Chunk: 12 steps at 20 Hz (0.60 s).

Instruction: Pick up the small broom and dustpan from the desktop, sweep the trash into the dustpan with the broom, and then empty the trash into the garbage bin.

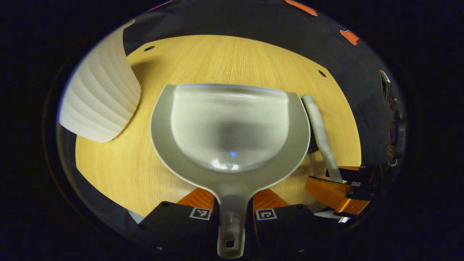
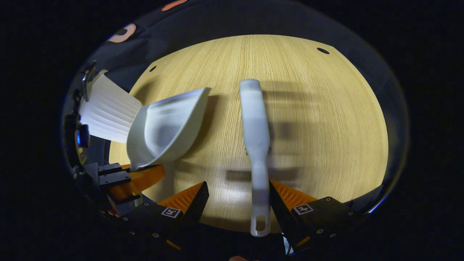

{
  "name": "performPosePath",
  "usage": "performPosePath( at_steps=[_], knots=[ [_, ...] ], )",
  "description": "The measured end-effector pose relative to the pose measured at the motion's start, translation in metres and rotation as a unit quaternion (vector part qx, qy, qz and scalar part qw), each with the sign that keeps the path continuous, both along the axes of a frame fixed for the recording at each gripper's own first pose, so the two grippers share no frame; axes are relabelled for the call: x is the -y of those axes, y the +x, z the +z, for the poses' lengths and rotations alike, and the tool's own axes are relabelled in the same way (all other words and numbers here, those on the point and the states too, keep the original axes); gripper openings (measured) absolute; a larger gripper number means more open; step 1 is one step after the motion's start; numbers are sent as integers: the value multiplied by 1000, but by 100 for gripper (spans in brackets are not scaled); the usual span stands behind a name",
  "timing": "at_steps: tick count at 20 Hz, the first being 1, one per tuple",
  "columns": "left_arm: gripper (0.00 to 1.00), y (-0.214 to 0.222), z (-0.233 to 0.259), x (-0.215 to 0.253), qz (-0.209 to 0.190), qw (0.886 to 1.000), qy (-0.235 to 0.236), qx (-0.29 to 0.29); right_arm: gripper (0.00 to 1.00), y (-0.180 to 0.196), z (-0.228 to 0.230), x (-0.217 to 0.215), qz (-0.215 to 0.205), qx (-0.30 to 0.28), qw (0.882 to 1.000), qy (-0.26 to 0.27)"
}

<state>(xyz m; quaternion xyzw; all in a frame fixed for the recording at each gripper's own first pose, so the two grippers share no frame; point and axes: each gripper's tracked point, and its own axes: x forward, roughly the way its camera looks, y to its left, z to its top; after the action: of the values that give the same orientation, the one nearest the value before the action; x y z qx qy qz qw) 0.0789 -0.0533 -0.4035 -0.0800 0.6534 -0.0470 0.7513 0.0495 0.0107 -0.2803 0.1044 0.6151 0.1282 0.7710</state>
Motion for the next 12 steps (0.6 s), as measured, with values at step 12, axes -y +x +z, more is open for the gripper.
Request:
performPosePath(
  at_steps=[12],
  knots=[
    [39,4,-5,11,-47,998,21,-30,97,5,11,-3,-9,4,999,31]
  ],
)
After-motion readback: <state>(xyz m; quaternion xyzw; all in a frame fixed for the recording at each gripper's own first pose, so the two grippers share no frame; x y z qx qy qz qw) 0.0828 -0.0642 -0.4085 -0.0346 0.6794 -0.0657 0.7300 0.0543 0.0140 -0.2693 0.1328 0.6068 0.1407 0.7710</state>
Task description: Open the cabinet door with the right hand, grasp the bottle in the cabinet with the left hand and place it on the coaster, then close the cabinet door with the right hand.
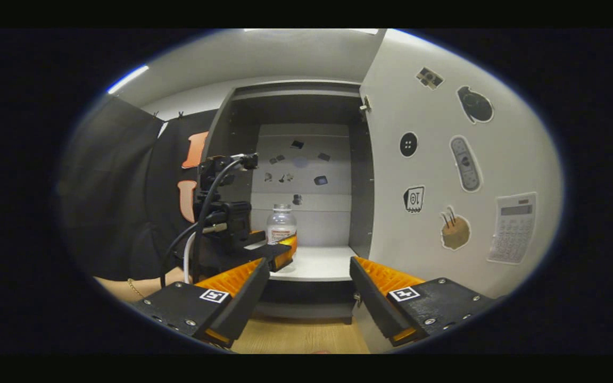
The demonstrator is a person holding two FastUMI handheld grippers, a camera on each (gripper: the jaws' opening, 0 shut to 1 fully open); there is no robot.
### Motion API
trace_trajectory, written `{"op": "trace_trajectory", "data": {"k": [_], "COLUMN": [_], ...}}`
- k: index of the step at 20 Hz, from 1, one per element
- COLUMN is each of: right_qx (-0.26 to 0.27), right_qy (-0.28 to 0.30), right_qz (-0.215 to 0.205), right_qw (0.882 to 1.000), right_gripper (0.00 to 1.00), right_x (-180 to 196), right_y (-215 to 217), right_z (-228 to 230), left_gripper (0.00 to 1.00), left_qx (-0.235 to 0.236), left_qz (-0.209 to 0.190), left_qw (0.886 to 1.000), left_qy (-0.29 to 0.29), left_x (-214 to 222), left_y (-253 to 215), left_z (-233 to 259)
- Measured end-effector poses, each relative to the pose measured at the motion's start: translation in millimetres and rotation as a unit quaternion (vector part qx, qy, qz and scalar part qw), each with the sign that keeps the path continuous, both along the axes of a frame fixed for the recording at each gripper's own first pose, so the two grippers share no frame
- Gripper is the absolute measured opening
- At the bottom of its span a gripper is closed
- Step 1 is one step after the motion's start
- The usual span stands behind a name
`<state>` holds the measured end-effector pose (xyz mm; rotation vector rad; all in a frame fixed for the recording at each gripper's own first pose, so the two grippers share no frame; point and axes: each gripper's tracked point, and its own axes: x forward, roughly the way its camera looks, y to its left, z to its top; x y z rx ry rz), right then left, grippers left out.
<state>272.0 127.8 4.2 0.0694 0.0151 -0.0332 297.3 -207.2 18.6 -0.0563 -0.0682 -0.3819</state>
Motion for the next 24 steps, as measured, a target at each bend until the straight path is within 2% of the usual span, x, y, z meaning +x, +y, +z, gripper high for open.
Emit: {"op": "trace_trajectory", "data": {"k": [2, 3, 4, 7, 8, 9, 11, 12, 15, 17, 18, 19, 21, 22, 24], "right_qx": [0.003, 0.003, 0.002, -0.01, -0.014, -0.016, -0.02, -0.021, -0.025, -0.027, -0.027, -0.029, -0.031, -0.031, -0.031], "right_qy": [0.002, 0.002, 0.003, 0.004, 0.003, 0.004, 0.006, 0.008, 0.01, 0.008, 0.007, 0.006, 0.01, 0.011, 0.013], "right_qz": [0.002, 0.003, 0.003, 0.0, 0.0, 0.001, 0.004, 0.006, 0.015, 0.021, 0.024, 0.027, 0.036, 0.042, 0.054], "right_qw": [1.0, 1.0, 1.0, 1.0, 1.0, 1.0, 1.0, 1.0, 1.0, 0.999, 0.999, 0.999, 0.999, 0.999, 0.998], "right_gripper": [0.94, 0.97, 0.94, 0.94, 0.94, 0.94, 0.94, 0.9, 0.94, 0.94, 0.97, 0.94, 0.97, 0.9, 0.93], "right_x": [4, 6, 8, 8, 10, 10, 11, 10, 9, 5, 2, 1, -3, -6, -13], "right_y": [-4, -5, -8, -14, -15, -15, -15, -15, -12, -7, -5, -4, 1, 5, 13], "right_z": [-2, -3, -4, -3, -3, -3, -4, -5, -7, -6, -6, -5, -7, -9, -13], "left_gripper": [0.96, 0.96, 0.96, 0.96, 0.89, 0.87, 0.84, 0.83, 0.83, 0.82, 0.82, 0.82, 0.82, 0.82, 0.82], "left_qx": [0.003, 0.004, 0.006, 0.007, 0.008, 0.008, 0.009, 0.01, 0.007, 0.006, 0.005, 0.006, 0.012, 0.015, 0.016], "left_qz": [0.003, 0.001, 0.002, 0.003, 0.004, 0.006, 0.008, 0.008, 0.021, 0.026, 0.029, 0.033, 0.041, 0.047, 0.056], "left_qw": [1.0, 1.0, 1.0, 1.0, 1.0, 1.0, 1.0, 1.0, 1.0, 1.0, 1.0, 0.999, 0.999, 0.999, 0.998], "left_qy": [0.002, 0.002, 0.002, 0.003, 0.003, 0.003, 0.002, 0.002, -0.001, -0.003, -0.007, -0.011, -0.018, -0.022, -0.026], "left_x": [9, 13, 18, 21, 21, 20, 22, 21, 18, 11, 6, 2, -14, -24, -44], "left_y": [-4, -5, -6, -12, -13, -12, -11, -11, -5, 2, 5, 7, 17, 22, 33], "left_z": [-1, 0, -1, -2, -2, -2, -1, -1, 1, 4, 7, 11, 16, 17, 19]}}
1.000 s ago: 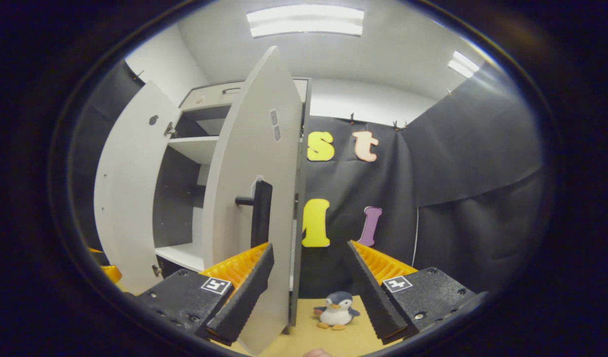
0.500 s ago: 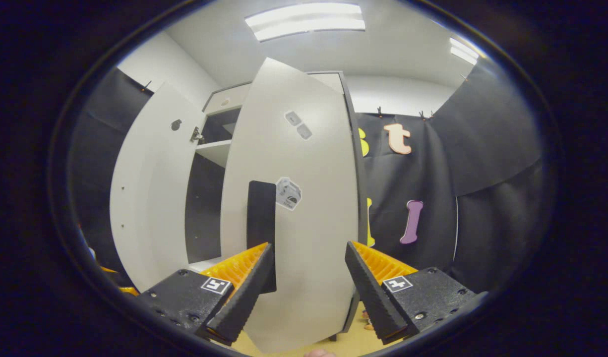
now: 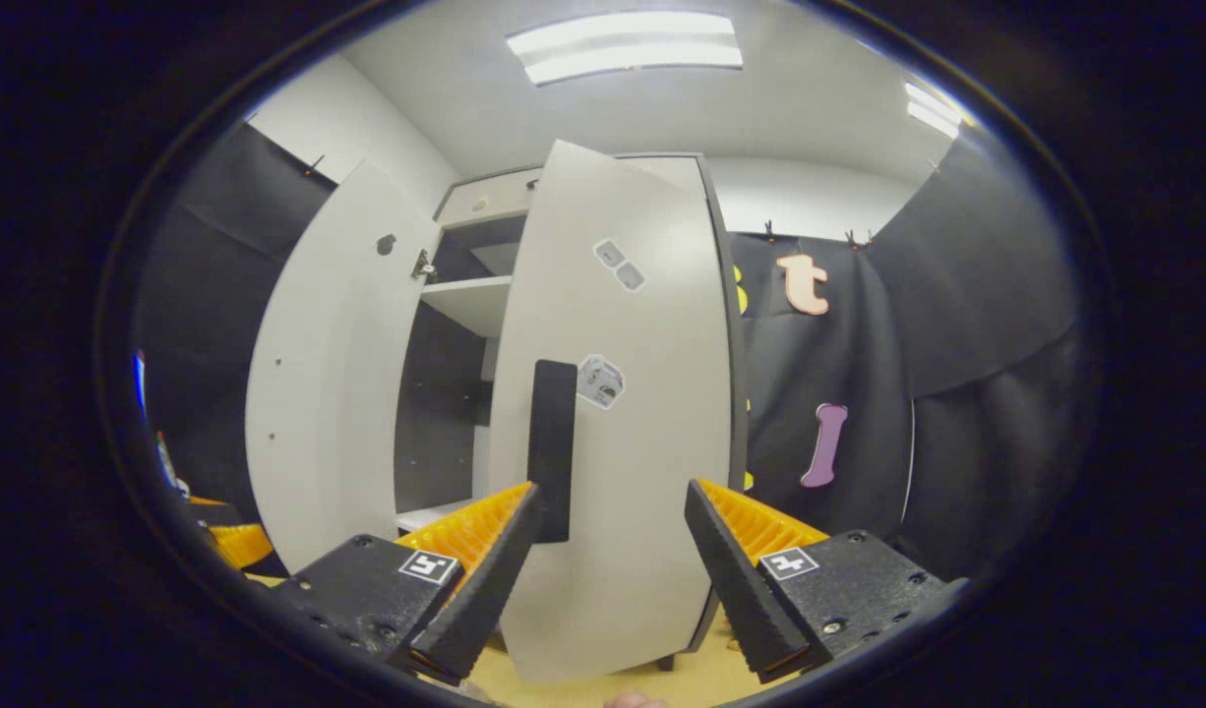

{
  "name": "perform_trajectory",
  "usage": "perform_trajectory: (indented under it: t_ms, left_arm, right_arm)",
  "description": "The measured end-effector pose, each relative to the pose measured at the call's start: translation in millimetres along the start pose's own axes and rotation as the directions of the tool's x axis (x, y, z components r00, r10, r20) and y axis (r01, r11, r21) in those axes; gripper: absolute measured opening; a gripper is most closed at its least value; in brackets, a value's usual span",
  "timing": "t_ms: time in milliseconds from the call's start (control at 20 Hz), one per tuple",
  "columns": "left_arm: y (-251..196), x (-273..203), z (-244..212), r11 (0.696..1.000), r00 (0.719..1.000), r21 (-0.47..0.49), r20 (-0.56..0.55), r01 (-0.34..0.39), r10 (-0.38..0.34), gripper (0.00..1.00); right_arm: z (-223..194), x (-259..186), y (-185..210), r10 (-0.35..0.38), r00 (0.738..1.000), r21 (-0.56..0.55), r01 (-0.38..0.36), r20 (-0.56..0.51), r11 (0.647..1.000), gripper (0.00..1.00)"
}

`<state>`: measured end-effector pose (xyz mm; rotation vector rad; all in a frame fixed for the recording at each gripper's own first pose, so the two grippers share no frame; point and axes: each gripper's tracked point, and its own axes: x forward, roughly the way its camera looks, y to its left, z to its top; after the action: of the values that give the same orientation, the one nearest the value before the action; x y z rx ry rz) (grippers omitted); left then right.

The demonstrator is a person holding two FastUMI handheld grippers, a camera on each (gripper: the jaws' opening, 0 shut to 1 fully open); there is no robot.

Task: Grasp the bottle in the cabinet with the left hand and place it on the coaster, then close the right door with the right hand and the left door with the left hand.

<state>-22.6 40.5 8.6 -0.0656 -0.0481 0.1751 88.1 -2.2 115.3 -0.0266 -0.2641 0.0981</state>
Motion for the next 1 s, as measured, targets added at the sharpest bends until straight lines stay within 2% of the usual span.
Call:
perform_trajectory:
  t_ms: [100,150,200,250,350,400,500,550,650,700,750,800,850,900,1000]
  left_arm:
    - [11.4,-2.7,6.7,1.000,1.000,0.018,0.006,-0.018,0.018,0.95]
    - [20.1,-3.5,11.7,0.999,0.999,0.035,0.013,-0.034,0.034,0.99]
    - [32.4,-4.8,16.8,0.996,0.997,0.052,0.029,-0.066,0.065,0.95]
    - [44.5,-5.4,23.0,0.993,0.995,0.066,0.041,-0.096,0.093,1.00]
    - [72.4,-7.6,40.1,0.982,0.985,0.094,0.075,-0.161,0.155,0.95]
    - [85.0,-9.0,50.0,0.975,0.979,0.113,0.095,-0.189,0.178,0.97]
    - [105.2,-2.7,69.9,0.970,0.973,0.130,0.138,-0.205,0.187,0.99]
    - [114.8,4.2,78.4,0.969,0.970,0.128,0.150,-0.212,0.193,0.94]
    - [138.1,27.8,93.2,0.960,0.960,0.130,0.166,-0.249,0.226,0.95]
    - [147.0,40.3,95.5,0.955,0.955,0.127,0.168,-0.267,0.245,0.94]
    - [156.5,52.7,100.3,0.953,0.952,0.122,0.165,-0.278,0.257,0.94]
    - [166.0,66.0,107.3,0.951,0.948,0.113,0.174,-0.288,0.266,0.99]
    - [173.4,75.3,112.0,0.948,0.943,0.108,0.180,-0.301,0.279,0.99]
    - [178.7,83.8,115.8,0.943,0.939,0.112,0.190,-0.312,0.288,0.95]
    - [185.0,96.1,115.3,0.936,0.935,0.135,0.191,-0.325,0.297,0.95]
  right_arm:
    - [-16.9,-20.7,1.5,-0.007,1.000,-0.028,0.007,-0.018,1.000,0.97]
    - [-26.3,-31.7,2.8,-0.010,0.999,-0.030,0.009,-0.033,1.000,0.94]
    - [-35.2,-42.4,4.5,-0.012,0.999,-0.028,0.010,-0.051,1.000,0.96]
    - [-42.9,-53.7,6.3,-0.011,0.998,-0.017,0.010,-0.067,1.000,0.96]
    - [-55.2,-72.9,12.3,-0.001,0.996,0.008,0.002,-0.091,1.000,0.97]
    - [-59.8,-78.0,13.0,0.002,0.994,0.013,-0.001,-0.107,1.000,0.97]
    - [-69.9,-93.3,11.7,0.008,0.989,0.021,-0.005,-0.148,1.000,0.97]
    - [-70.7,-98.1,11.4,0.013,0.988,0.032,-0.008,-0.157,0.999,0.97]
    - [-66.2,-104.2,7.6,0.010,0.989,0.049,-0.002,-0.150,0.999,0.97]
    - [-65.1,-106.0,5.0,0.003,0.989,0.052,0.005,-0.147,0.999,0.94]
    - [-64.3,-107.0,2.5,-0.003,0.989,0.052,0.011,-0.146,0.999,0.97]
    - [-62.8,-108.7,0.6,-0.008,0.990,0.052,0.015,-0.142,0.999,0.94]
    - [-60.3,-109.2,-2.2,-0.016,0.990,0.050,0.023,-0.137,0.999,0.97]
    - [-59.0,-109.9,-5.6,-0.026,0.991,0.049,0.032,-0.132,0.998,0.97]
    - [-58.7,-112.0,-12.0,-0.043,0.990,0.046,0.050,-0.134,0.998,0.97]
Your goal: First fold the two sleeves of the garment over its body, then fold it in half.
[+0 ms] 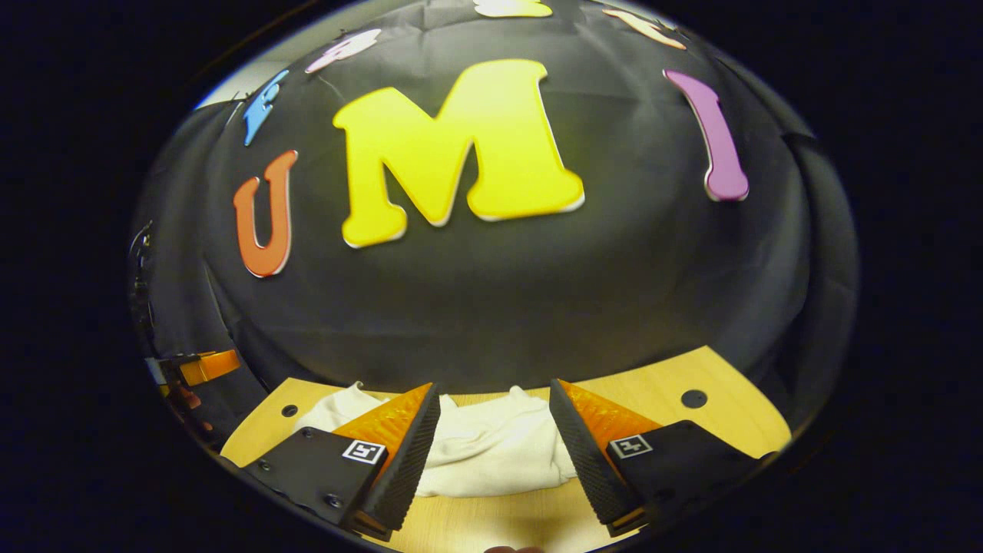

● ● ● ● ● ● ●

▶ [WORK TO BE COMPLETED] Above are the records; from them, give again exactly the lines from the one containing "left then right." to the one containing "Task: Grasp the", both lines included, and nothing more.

▶ [PROBLEM SOLUTION]
`<state>`: measured end-effector pose (xyz mm; rotation vector rad; all in a frame fixed for the recording at each gripper's own first pose, so the two grippers share no frame; point and axes: each gripper's tracked point, and its own axes: x forward, roughly the way its camera looks, y to its left, z to its top; after the action: of the values that give the same orientation, the one nearest the value before the action; x y z rx ry rz) (grippers omitted); left then right.

The demonstrator is a person holding two FastUMI handheld grippers, a camera on each (gripper: the jaws' opening, 0 shut to 1 fully open); there is no robot.

Task: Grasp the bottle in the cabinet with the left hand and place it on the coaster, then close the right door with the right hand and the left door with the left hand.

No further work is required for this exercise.